*Task to carry out*: Of the records that follow, copy only the lines from the line containing "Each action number" to the line containing "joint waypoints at", both included, exactly as written.

*Material shown*:
----------

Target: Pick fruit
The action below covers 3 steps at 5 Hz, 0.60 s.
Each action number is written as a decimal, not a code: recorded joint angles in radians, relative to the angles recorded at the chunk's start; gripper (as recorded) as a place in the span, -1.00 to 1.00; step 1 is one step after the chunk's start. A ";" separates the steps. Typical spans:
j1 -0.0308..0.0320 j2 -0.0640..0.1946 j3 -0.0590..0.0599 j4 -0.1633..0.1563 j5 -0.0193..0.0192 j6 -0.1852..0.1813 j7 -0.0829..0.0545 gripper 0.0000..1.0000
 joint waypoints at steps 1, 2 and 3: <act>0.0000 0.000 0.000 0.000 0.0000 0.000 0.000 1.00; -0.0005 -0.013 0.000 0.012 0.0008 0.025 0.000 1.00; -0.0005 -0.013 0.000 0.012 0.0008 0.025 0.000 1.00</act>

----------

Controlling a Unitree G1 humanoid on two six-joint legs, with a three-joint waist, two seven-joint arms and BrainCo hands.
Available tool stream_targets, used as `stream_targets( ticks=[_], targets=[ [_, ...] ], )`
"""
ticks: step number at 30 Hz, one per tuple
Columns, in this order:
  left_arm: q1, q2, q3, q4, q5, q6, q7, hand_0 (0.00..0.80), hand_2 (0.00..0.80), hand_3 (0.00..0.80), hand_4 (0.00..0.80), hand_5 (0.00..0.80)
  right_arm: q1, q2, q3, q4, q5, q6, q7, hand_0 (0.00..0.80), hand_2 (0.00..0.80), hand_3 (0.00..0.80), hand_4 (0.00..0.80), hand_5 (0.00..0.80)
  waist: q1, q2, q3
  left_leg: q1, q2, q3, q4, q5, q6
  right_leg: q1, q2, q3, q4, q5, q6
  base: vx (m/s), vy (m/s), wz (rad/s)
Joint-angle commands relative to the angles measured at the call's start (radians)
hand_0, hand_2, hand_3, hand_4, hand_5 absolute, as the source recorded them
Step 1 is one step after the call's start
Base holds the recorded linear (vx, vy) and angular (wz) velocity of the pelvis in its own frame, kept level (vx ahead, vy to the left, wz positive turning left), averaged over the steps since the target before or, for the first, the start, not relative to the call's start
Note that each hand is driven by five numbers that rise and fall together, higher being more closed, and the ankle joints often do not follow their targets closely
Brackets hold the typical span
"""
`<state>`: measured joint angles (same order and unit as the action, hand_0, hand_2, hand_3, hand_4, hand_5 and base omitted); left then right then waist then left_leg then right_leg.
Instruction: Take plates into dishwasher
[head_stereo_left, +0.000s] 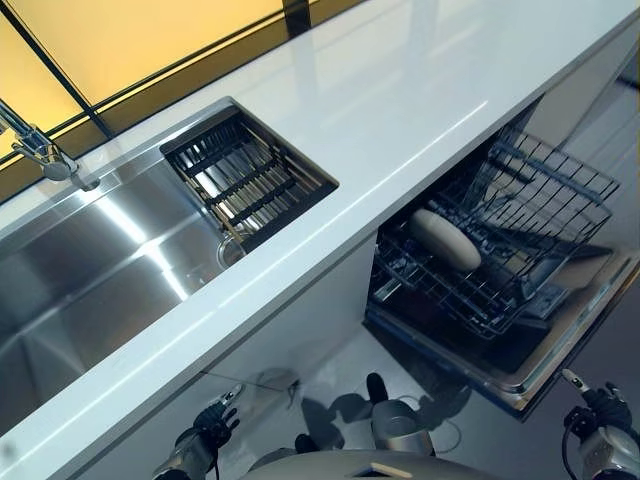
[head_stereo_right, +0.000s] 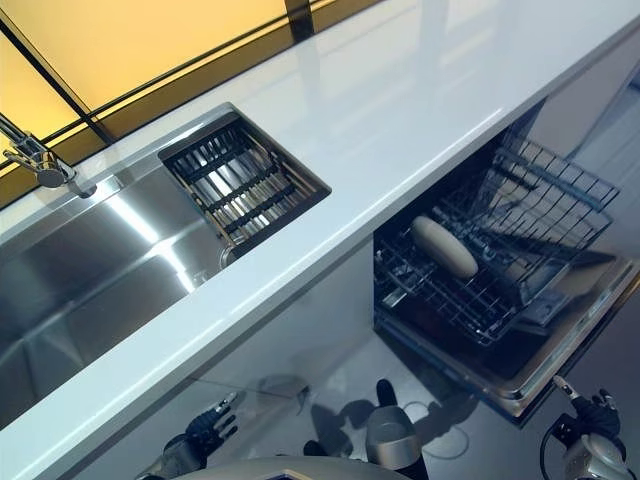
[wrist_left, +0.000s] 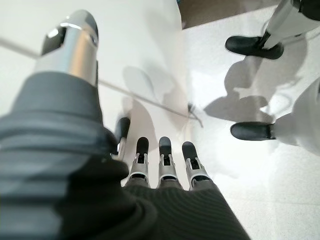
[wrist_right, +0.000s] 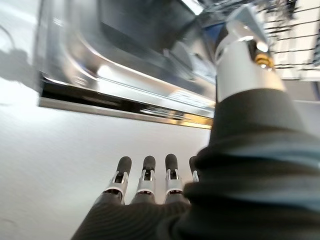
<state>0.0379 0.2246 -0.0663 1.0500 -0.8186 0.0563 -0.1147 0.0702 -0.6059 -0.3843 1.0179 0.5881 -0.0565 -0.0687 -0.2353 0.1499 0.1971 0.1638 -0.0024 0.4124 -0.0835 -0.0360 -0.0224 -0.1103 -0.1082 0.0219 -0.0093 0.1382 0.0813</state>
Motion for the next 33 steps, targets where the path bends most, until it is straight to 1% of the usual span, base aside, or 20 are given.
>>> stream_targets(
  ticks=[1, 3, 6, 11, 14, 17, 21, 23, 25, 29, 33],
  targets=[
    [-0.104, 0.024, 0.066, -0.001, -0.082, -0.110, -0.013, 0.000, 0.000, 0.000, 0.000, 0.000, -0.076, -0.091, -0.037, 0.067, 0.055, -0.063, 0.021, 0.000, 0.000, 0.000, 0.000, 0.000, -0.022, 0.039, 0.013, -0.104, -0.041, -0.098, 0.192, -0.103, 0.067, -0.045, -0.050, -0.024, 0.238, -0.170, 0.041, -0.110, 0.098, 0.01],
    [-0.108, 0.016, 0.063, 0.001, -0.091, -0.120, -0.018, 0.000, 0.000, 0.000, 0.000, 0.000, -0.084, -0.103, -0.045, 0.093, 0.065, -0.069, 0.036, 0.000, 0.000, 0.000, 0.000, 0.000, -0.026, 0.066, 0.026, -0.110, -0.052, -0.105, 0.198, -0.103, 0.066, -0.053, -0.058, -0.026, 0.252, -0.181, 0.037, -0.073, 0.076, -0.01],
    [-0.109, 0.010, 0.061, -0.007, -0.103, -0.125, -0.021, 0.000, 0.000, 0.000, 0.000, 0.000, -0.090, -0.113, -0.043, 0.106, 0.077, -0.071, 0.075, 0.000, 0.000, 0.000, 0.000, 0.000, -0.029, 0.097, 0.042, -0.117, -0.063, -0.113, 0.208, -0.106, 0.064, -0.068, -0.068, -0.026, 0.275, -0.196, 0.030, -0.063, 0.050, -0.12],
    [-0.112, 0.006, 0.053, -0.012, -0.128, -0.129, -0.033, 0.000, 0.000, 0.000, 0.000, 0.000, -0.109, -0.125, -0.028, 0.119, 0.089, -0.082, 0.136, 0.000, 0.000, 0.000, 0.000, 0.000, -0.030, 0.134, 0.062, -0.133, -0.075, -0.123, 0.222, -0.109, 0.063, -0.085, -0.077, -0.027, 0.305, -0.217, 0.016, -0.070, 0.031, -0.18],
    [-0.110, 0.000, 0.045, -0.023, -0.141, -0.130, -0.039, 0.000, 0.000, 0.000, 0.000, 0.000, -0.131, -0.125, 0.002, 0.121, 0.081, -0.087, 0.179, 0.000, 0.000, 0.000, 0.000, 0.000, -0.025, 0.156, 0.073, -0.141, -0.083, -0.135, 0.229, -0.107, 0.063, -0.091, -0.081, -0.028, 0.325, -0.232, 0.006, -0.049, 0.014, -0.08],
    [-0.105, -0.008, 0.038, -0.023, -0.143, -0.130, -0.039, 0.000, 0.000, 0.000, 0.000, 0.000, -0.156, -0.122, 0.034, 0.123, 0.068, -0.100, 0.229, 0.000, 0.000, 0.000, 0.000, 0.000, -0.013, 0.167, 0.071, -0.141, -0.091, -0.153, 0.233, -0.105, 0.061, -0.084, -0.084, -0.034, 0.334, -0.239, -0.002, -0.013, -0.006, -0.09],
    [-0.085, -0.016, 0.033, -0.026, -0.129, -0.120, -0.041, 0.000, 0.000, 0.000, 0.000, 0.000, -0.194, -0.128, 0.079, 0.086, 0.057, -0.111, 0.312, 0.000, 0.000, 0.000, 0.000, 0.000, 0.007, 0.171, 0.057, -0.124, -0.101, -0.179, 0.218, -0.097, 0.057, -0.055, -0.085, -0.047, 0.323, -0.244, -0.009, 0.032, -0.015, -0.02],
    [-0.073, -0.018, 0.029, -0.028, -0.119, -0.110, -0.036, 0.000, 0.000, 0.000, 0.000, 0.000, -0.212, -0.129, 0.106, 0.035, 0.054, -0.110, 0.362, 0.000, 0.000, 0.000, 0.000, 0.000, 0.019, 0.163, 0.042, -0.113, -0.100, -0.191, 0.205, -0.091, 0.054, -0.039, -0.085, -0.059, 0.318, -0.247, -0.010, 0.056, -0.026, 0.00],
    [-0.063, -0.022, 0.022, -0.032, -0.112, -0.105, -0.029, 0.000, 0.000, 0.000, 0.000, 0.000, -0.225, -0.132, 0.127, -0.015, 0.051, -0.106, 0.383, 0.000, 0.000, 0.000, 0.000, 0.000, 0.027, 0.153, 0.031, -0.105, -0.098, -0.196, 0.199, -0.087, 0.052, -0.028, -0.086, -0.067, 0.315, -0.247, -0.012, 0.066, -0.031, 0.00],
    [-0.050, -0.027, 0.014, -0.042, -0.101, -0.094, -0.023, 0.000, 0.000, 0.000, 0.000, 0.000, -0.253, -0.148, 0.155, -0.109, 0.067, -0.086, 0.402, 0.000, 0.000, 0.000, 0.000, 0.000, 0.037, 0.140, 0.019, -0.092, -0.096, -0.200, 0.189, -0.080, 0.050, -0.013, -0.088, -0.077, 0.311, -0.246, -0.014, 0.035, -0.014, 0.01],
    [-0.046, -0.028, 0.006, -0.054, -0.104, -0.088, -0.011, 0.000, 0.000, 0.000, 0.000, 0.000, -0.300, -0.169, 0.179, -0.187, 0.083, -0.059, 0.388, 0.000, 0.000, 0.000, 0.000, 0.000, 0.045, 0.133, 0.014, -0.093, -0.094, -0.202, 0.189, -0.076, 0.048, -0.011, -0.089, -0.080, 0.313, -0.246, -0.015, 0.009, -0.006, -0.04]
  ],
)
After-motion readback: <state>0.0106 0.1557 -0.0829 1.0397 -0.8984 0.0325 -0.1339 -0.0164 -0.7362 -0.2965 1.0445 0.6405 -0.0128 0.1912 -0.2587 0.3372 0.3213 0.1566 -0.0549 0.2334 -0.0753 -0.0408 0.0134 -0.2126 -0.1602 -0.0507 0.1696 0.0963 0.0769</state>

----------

*Completed exercise*:
Each action number is written as a decimal, not a code: recorded joint angles in radians, relative to the angles recorded at the chunk's start; gripper (as recorded) as a place in the span, -1.00 to 1.00; step 1 is one step after the chunk's start. A ";" separates the steps. Typical spans:
j1 -0.0308..0.0320 j2 -0.0640..0.1946 j3 -0.0590..0.0599 j4 -0.1633..0.1563 j5 -0.0193..0.0192 j6 -0.1852..0.1813 j7 -0.0829..0.0545 gripper 0.0000..1.0000
 joint waypoints at steps 1, 2 and 3: <act>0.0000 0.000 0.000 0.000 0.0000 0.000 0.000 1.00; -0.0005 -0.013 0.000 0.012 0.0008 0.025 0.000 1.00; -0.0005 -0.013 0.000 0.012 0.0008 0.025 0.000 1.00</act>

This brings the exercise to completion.